Sunday, June 17, 2018

Paris, part deux (2018)

J and I went to the Loire Valley over our second-to-last weekend in Paris. The Loire Valley has some big houses.

All of them have traditional gardens, of course, but Chaumont sur Loire has a beautiful set of small gardens with modern art installations in them. The first below is by Dale Chihuly, who did the sculpture in the symphony hall in Salt Lake.

The tea garden might have been trying a little too hard. 

The best was probably the Valley of the Mist.  

Another highlight of the Loire Valley weekend was visiting the little town of Sainte-Maure-de-Touraine for its annual goat-cheese festival.

There we met the Royal Order of the Cheese (really, that's what they called themselves)

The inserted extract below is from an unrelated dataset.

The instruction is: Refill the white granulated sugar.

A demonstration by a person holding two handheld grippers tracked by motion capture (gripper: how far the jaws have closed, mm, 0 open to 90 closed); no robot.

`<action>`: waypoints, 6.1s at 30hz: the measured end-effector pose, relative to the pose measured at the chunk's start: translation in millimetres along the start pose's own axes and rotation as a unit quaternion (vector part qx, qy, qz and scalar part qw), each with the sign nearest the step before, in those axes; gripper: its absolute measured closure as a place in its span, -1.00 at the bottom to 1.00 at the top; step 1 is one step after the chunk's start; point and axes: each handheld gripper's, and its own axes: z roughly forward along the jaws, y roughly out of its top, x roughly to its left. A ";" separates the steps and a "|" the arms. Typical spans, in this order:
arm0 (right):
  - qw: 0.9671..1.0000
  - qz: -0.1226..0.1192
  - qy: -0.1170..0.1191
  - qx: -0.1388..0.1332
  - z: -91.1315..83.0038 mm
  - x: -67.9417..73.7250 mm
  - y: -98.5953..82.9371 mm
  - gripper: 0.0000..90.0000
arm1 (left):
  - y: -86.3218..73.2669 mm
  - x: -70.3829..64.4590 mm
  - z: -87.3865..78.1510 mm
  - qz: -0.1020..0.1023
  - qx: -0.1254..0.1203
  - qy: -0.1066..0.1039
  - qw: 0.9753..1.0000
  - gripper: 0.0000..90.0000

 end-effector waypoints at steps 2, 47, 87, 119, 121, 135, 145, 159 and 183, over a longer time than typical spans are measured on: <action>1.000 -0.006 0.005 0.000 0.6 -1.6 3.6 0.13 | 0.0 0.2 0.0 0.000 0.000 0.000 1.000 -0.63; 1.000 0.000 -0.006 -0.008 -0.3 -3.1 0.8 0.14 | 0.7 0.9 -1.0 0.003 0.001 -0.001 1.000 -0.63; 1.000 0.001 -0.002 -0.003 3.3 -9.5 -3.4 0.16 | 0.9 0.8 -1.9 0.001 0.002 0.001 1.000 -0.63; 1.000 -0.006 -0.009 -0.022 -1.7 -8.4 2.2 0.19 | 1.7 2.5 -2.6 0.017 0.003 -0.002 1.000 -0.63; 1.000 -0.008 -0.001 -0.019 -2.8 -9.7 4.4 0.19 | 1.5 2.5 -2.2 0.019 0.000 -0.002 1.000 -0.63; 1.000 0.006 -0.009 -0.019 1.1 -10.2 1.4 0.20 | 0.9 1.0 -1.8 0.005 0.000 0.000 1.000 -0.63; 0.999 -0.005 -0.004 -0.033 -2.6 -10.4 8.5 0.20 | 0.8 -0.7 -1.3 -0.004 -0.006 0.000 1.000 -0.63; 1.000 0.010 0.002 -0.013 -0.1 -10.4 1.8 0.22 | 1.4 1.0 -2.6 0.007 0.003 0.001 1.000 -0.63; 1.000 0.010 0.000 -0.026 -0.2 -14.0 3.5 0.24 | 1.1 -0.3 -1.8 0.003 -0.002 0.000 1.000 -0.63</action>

and met the wine maker who provided the wine with our cheese tasting. His Cab Franc-based wine (Chinon appellation) was terrific, and when he announced the price to be 5.50 Euros per bottle, J and I made a beeline for his booth. Colin, our intrepid handler from CEA, the company that handled everything beautifully for my class in Paris (and made my life much easier), agreed Domaine D'Etilly's wines were good, and Colin knows everything about wine.**

** editor's official disclaimer: no University of Utah or CEA alcohol policies were violated in the making of this blog. I played it straight folks -- I like my job. Also notice that the cardboard box in the earlier photo with the goat is closed ...

You couldn't beat the prevailing price for a glass of wine at the fair, either. 

I think it’s fair to say that Sainte-Maure-de-Touraine doesn’t get a ton of American school groups and tourists — this is judging by our police escort out of town, anyway.

As much as I love this medieval carving above a door and that tucked-away lily pond, our thirst for Paris walking tours diminished a bit during our last week, especially as we tried to get some work done. Then, over our last weekend, Tiffany and Mark from England visited us, which is a guaranteed good time. Who knew Paris was known for its pisco sours? And, of course, we had to visit out favorite haunts, Hoppy Corner and Frenchie, once (or twice) more.

Plus, it turns out the best pizza in Paris was about 100 meters from our apartment. 

Tiffany discovered a very cool multimedia presentation of Klimt and the secessionists. Basically one walked into a giant auditorium where 150 projectors worked their magic. 

One of our last nights, Colin took me out to a wine bar owned by his friend in one of the Passages (the very cool old covered shopping alleys that dot Paris).

Needless to say, a wine bar sans Americans at which we enjoyed self-pouring privileges was Parisian perfection. As mentioned. Colin knows everything about wine. After a Cinsault from the Gard (around the city of Nîmes), and a Morgon (Beaujolais) by Rémi Dufaîtr, we sampled a white from the Jura region -- an appellation I had just discovered. According to Colin, "we had a 'Vin Jaune' or a 'vin de paille' from Jura, a very prized wine made with a specific process of gradually adding more wine to the barrel to compensate the loss of liquid due to fermentation." I know what you are all thinking now ... as if Hoff needs something more to be snobbish about. I’m actually not sure about the Jura whites, but I think I liked them more than Tiffany and J.

As much as loved our time in Paris, we were sort of right on the fence of wanting to go versus wanting to stay. Sort of like this stained-glass king, I think ... "Should I get out of the throne and spread Christianity?" "Naah ..."

Not having a real shower for a month was a bit too much. The crowds were also dispiriting, to say nothing of the bad cappuccinos (and this picture doesn't even capture Tiffany's debacle of a cappuccino near the Bourse. Don't ask her about that one.) 

And really, we had some amazing food, so take this ultimate-first-world lament with a grain of salt folks, but the fries are better at Proper Burger Company than in France, and, if you aren’t careful, you can pay $40 for a seriously small serving of fish that arrived looking like it had already been eaten

or for an underwhelming steak (Dad tried to warn me about the entrecote, but I don’t think it’s that bad)

We did try to eat as many pastries the last few days as we could cram in our expanding stomachs

And I even did it: I sat (with Mark) outside at a café, with our backs to the café and next to each other, Parisian-style, and stared out at the street, cigarette smoke and 8-ounce “double espresso” be damned.

It's a good thing this entry is nearing the end, because I could go on and on with pictures of Paris's apartment buildings, and especially their rounded and decorative corners. I can't get enough of them.

I’m writing from somewhere in Scandinavia (much more to come), where the counterpoint to the excessive American cult of the individual greeted us immediately at the hotel bar in Stockholm.